TASK OBJECTIVE: Output each line of the listing exactly, though pictures are not to appear.

DATA SECTION:
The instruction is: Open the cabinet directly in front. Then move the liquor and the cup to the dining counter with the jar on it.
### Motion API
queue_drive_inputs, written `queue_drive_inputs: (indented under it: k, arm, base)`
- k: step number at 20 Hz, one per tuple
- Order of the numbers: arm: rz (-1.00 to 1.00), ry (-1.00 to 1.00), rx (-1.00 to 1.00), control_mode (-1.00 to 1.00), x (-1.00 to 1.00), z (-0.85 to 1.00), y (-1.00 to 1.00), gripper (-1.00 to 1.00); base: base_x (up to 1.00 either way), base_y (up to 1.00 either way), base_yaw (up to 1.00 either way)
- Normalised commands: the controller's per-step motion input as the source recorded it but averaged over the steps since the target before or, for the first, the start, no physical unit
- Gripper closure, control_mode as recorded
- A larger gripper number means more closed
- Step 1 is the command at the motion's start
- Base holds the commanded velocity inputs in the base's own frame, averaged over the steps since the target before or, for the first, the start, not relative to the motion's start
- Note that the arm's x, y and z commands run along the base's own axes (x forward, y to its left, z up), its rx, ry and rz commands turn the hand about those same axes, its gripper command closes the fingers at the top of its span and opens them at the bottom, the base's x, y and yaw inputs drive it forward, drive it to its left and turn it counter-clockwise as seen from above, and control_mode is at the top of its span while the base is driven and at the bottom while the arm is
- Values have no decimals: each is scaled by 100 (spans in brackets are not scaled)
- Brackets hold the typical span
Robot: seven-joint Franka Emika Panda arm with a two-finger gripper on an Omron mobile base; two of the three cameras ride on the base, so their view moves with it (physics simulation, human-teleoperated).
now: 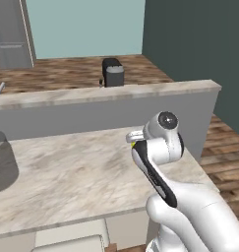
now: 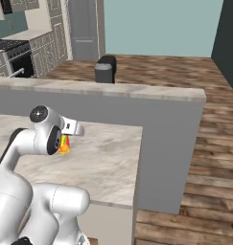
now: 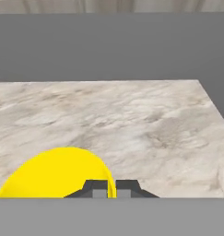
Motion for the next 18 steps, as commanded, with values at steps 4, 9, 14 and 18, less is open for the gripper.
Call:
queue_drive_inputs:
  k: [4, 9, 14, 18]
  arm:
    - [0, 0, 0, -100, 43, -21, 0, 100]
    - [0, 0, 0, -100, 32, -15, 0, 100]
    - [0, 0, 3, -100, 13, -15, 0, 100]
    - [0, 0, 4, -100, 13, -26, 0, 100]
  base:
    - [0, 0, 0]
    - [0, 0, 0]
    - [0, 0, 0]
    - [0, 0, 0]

ANSWER SPACE:
The instruction is: Open the cabinet directly in front. Then move the liquor and the cup to the dining counter with the jar on it.
### Motion API
queue_drive_inputs, written `queue_drive_inputs: (indented under it: k, arm, base)`
- k: step number at 20 Hz, one per tuple
- Order of the numbers: arm: rz (-1.00 to 1.00), ry (-1.00 to 1.00), rx (-1.00 to 1.00), control_mode (-1.00 to 1.00), x (-1.00 to 1.00), z (-0.85 to 1.00), y (-1.00 to 1.00), gripper (-1.00 to 1.00); base: base_x (up to 1.00 either way), base_y (up to 1.00 either way), base_yaw (up to 1.00 either way)
- Normalised commands: the controller's per-step motion input as the source recorded it but averaged over the steps since the target before or, for the first, the start, no physical unit
- Gripper closure, control_mode as recorded
- A larger gripper number means more closed
- Step 1 is the command at the motion's start
- Base holds the commanded velocity inputs in the base's own frame, averaged over the steps since the target before or, for the first, the start, not relative to the motion's start
- Note that the arm's x, y and z commands run along the base's own axes (x forward, y to its left, z up), its rx, ry and rz commands turn the hand about those same axes, its gripper command closes the fingers at the top of its span and opens them at the bottom, the base's x, y and yaw inputs drive it forward, drive it to its left and turn it counter-clockwise as seen from above, and control_mode is at the top of its span while the base is driven and at the bottom while the arm is
- Values have no decimals: each is scaled by 100 (spans in brackets are not scaled)
- Brackets hold the typical span
Robot: seven-joint Franka Emika Panda arm with a two-finger gripper on an Omron mobile base; two of the three cameras ride on the base, so their view moves with it (physics simulation, human-teleoperated).
now: 
now: 
now: 
Motion for the next 18 steps, as commanded, with values at steps 4, 9, 14 and 18, less is open for the gripper.
Call:
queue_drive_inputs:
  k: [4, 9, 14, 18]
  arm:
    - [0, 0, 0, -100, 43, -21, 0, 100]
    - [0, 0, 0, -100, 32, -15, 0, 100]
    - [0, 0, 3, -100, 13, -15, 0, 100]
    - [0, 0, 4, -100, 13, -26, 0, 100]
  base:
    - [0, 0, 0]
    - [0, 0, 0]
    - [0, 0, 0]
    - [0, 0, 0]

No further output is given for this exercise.